- Greve de 48 horas de sindicatos marítimos paralisa a exportação de grãos e derivados na Argentina, conforme a CIARA-CEC.
- A paralisação afeta atracação e desatracação de navios, transporte de práticos e serviços a embarcações, principalmente no porto de Rosário.
- A ação ocorre enquanto a Câmara dos Deputados debate a reforma trabalhista, já aprovada pelo Senado, com rejeição de sindicatos.

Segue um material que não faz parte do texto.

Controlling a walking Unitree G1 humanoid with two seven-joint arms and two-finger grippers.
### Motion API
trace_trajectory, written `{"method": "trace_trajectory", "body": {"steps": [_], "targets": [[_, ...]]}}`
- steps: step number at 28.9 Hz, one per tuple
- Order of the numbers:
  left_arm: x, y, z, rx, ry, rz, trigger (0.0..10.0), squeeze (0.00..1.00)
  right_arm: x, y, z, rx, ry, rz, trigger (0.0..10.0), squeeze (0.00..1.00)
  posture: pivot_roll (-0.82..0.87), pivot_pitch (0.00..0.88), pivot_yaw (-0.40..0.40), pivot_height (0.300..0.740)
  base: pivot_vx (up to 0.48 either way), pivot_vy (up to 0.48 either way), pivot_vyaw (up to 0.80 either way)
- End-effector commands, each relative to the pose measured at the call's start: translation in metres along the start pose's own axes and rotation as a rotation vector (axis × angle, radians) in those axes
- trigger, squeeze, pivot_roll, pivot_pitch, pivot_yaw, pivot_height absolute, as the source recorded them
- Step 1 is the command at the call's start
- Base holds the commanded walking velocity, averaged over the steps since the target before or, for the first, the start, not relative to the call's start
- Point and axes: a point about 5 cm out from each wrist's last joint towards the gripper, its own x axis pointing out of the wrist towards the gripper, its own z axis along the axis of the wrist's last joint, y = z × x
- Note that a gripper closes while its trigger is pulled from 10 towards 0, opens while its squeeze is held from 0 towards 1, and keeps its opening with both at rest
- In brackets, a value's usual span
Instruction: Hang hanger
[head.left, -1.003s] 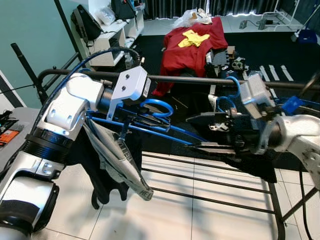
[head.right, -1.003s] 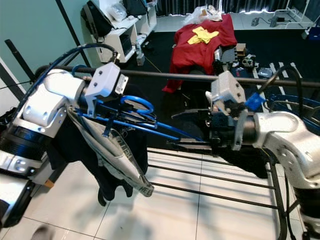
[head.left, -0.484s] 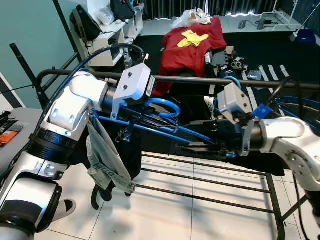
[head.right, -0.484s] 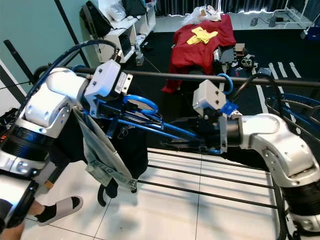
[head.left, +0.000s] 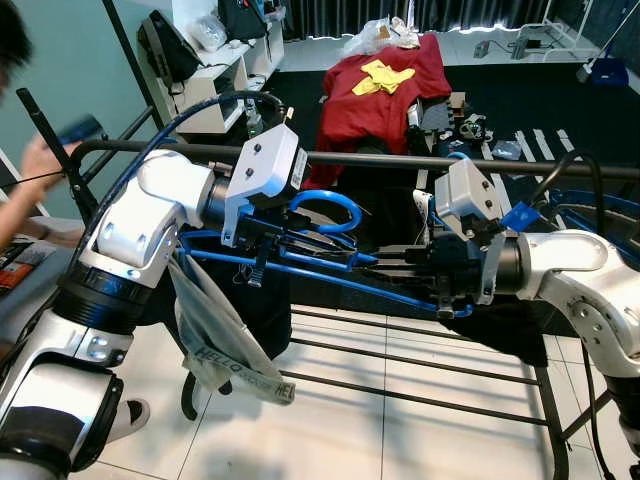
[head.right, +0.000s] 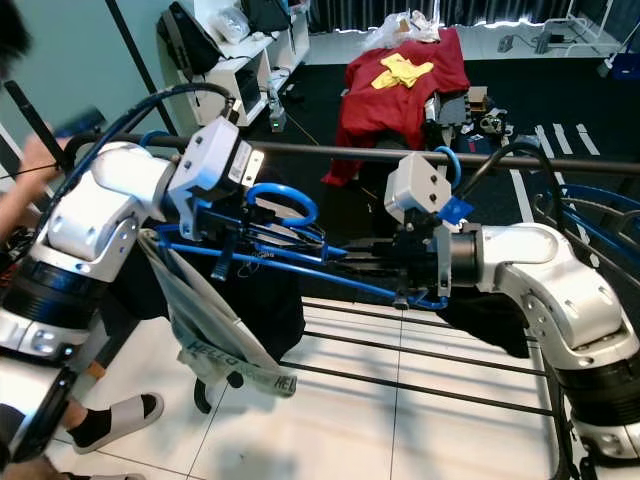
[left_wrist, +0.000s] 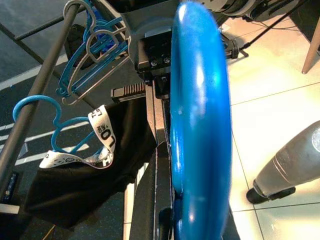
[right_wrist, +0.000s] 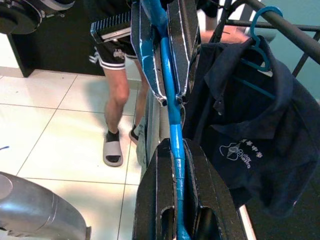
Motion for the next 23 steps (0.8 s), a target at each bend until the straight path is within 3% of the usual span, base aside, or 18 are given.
{"method": "trace_trajectory", "body": {"steps": [1,2,3,4,5,10,12,20,21,22,23], "targets": [[0.010,-0.004,0.015,0.049,-0.086,-0.062,10.0,0.00,0.006,0.001,0.006,-0.012,-0.037,0.011,0.0,0.00,-0.10,0.000,0.075,0.740,0.000,0.000,0.00],[0.010,-0.004,0.015,0.049,-0.086,-0.062,10.0,0.00,0.006,0.001,0.006,-0.012,-0.037,0.011,0.0,0.00,-0.10,0.000,0.075,0.740,0.000,0.000,0.00],[0.011,-0.003,0.018,0.016,-0.122,-0.060,10.0,0.20,0.006,0.000,0.006,-0.014,-0.038,0.005,0.0,0.00,-0.09,0.000,0.075,0.740,0.000,0.000,0.00],[0.011,-0.003,0.018,0.016,-0.122,-0.060,10.0,0.20,0.006,0.000,0.006,-0.014,-0.038,0.005,0.0,0.00,-0.09,0.000,0.075,0.740,0.000,0.000,0.00],[0.011,-0.002,0.018,-0.011,-0.135,-0.059,10.0,1.00,0.006,0.000,0.006,-0.014,-0.039,0.003,0.0,0.00,-0.09,0.000,0.075,0.740,0.000,0.000,0.00],[0.009,0.000,0.016,-0.033,-0.131,-0.048,10.0,1.00,0.006,0.000,0.007,-0.013,-0.045,-0.002,0.0,0.00,-0.09,0.000,0.075,0.740,0.000,0.000,0.00],[-0.005,0.014,0.020,-0.017,-0.137,0.065,10.0,1.00,0.003,-0.002,0.008,-0.014,-0.062,-0.025,0.0,0.00,-0.09,0.000,0.076,0.740,0.000,0.000,0.00],[-0.039,0.036,0.035,0.015,-0.202,0.276,10.0,1.00,-0.005,-0.005,0.013,-0.020,-0.094,-0.084,0.0,0.00,-0.09,0.000,0.075,0.740,0.000,0.000,0.00],[-0.053,0.041,0.040,0.017,-0.239,0.360,10.0,1.00,-0.009,-0.006,0.014,-0.021,-0.110,-0.113,0.0,0.00,-0.09,0.000,0.077,0.740,0.000,0.000,0.00],[-0.053,0.041,0.040,0.017,-0.239,0.360,10.0,1.00,-0.009,-0.006,0.014,-0.021,-0.110,-0.113,0.0,0.00,-0.09,0.000,0.077,0.740,0.000,0.000,0.00],[-0.066,0.045,0.045,0.017,-0.279,0.436,10.0,1.00,-0.013,-0.007,0.016,-0.022,-0.126,-0.142,0.0,0.00,-0.09,0.000,0.077,0.740,0.000,0.000,0.00]]}}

- O sindicato dos trabalhadores da indústria processadora de oleaginosas (SOEA) de San Lorenzo também aderiu à greve.
- O governo de Milei afirma que greves impactam a produtividade e o fluxo de divisas, segundo analista citado.
O movimento grevista dos trabalhadores marítimos paralisou as exportações de grãos e derivados da Argentina nesta quarta-feira. A greve, de 48 horas, envolve sindicatos portuários em resposta a uma reforma trabalhista promovida pelo governo. A paralisação afeta atracação, desatracação de navios, transporte de praticagem e serviços a embarcações, principalmente em Rosário, grande polo exportador.
A iniciativa, segundo a CIARA-CEC, representa um freio à atividade de agroexportação e é descrita como política pelos representantes do setor. O presidente da Câmara, Gustavo Idígoras, afirmou que a medida não atende às necessidades específicas do setor e prejudica as operações.
Na mesma linha, a Federação dos Trabalhadores Marítimos e Fluviais, a Fesimaf, informou que a ação visa defender direitos trabalhistas e a estabilidade dos empregos. Ao mesmo tempo, a greve coincide com paralisação geral anunciada pela CGT para quinta-feira, ampliando o impacto na economia nacional.
O polo de San Lorenzo, em Rosário, também aderiu ao movimento, com o sindicato SOEA destacando a participação de usinas de soja na região. Em nota, o SOEA criticou a suposta modernização que, na prática, reduziria proteções trabalhistas.
A reforma trabalhista, já aprovada pelo Senado, será discutida pela Câmara dos Deputados na quinta-feira. Trabalhistas rejeitam exigências que flexibilizam contratações, reduzem parcelas por demissão, limitam o direito de greve e ampliam jornadas.
Analistas ouvidos pela imprensa destacam que greves recorrentes afetam a produtividade e o fluxo de divisas. A Argentina depende da exportação de soja para manter o equilíbrio de contas externas, segundo especialistas da área econômica.